Read the full Sleepyhead review here…

  • The Cybex Aton Q car seat. Car seat-choosing was my husband’s domain, if I remember rightly, and this was an absolutely brilliant choice. I have a sneaking suspicion he was first attracted by the very cool shape and excellent styling (I haven’t seen a better-looking car seat when the canopy is drawn over) but the suitability for newborns was the major draw. It’s designed so that newborn babies can lie as flat as possible and even has a special insert for premature and very teeny babies and will probably last until around eighteen months. Yes you can get car seats with a bigger age span, but we did a lot of long journeys and I liked that this one had been developed with small babies in mind, because you do have a bit of a panic when you get stuck in traffic on the motorway and a one hour journey turns into three… We bought our Cybex at John Lewis HERE – £175, but I highly recommend getting the Isofix base too, for ease of getting the seat in and out of the car. It fits most pram frames, too, including the Uppababy Vista.

uppababy vista review

  • The Uppababy Vista was incredibly useful to me as a constantly-travelling new Mum. It was robust, easy to fold and the bassinet part was approved for overnight sleeping which meant that if I was in a hotel and didn’t want to take the Sleepyhead (I got the train to places a lot, I can’t think for the life of me why, I must have been mad!) I could put the baby to sleep in the pram. The other cracking feature was that the storage basket in the Vista is large enough to (almost) house an adult human. I mean, it’s seriously, seriously roomy. I went to a wedding at Babbington House, with a one-night stop at my friend Rach’s in Bath, and I had the baby in her Cybex car seat attached to the top of the pram (needed a car seat as was getting a taxi), I had the bassinet squashed flat below it and I had a small suitcase, baby changing bag, shoe bag and wedding outfit in a suit-carrier ALL STOWED IN THE BASKET! Bloody amazing. But yeah, I must have been mad. What was I thinking?
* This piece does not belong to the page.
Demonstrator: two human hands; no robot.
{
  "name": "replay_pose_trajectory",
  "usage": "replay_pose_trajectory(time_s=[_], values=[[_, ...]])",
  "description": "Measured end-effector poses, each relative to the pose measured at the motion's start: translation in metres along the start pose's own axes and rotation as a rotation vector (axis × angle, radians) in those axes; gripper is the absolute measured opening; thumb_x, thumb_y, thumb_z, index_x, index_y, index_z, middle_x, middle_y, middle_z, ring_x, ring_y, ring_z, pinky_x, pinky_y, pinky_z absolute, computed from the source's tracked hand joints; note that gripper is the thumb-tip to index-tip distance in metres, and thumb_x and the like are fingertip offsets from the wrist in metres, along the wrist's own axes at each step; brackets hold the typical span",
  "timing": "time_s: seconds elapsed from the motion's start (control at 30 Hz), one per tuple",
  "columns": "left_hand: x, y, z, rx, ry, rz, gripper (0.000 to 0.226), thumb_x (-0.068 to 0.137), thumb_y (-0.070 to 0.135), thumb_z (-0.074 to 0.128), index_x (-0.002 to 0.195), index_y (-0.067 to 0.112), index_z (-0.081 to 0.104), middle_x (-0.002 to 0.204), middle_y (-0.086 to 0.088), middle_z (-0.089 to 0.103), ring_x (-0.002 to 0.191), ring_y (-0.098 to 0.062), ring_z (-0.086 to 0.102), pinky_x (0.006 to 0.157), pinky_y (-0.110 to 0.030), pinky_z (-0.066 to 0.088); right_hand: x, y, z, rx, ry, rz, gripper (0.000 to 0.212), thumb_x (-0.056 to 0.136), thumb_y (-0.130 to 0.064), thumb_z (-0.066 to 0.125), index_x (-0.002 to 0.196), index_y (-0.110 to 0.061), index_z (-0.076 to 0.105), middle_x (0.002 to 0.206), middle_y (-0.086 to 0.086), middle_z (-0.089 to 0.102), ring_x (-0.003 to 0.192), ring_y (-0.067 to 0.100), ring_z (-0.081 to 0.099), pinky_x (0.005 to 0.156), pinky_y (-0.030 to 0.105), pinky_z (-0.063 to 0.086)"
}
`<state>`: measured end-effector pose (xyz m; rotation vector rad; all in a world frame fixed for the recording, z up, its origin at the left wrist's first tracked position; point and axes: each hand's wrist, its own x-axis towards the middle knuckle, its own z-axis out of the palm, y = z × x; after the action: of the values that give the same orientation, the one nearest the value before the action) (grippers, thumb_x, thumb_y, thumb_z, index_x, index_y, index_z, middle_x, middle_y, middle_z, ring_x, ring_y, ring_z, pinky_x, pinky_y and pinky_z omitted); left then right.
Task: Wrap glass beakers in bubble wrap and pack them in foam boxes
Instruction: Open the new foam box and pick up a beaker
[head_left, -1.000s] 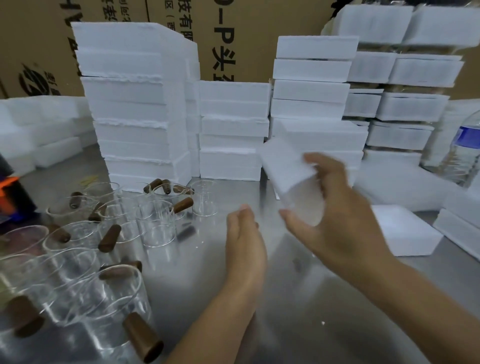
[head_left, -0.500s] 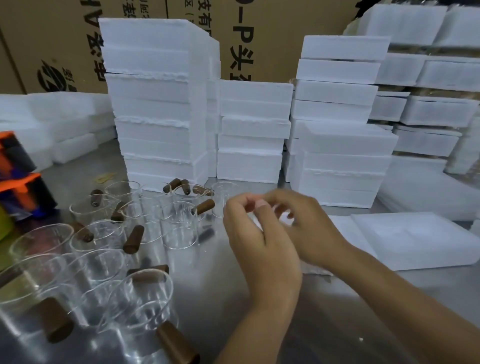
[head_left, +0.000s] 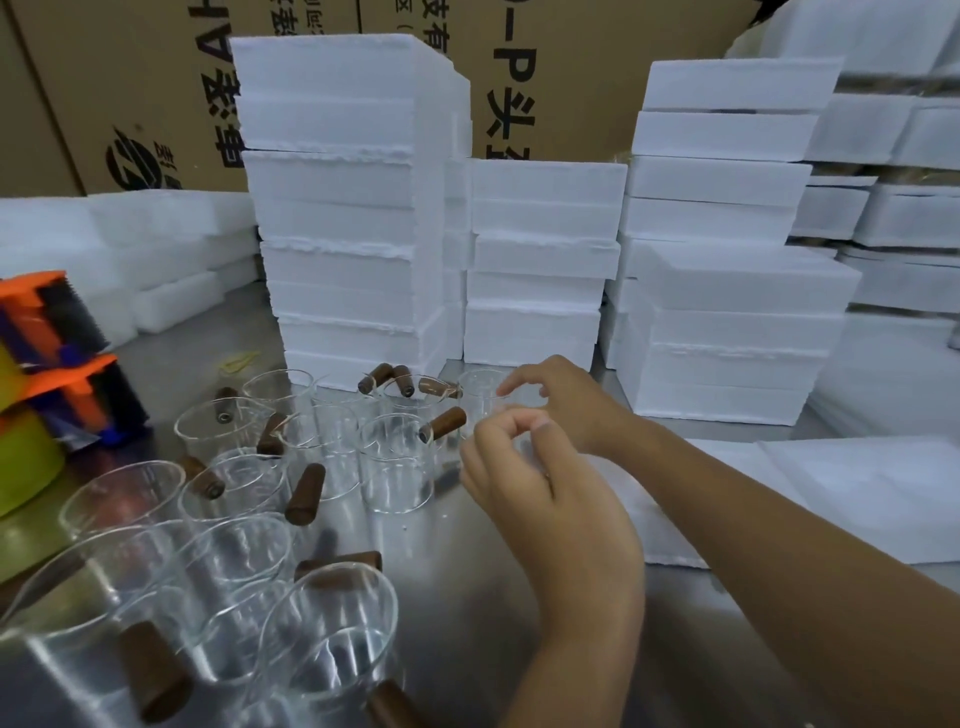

That was a journey and a half… You can find the Uppababy Vista HERE, it’s £849.99.

angelcare ac401 monitor baby review

  • I didn’t use the motion detector thing on the Angelcare AC401 monitor until a few months in (long story: mostly an annoyance with the way that cot death figures are presented and new Mums are given information, I’ll leave it for another time) but after that first time I switched on the special under-mattress sensor pad, I have to admit I became addicted to the little swinging pendulum that told me everything was A-OK with the baby. Even though she was right next to me, it allowed me to sleep deeply for the two or three hours between feeds knowing that the motion pad was picking up her breathing movements and that an alarm would sound if movement ceased. I ended up using it until Angelica was a year old and kept rolling off the pad (false alarm central!) so I suppose you could call me a convert. I inherited my Angelcare AC401 from my sister and it is still going strong, so I can’t imagine I’ll be buying another, but if you want to take a look then it’s £68 down from £99 on Amazon HERE.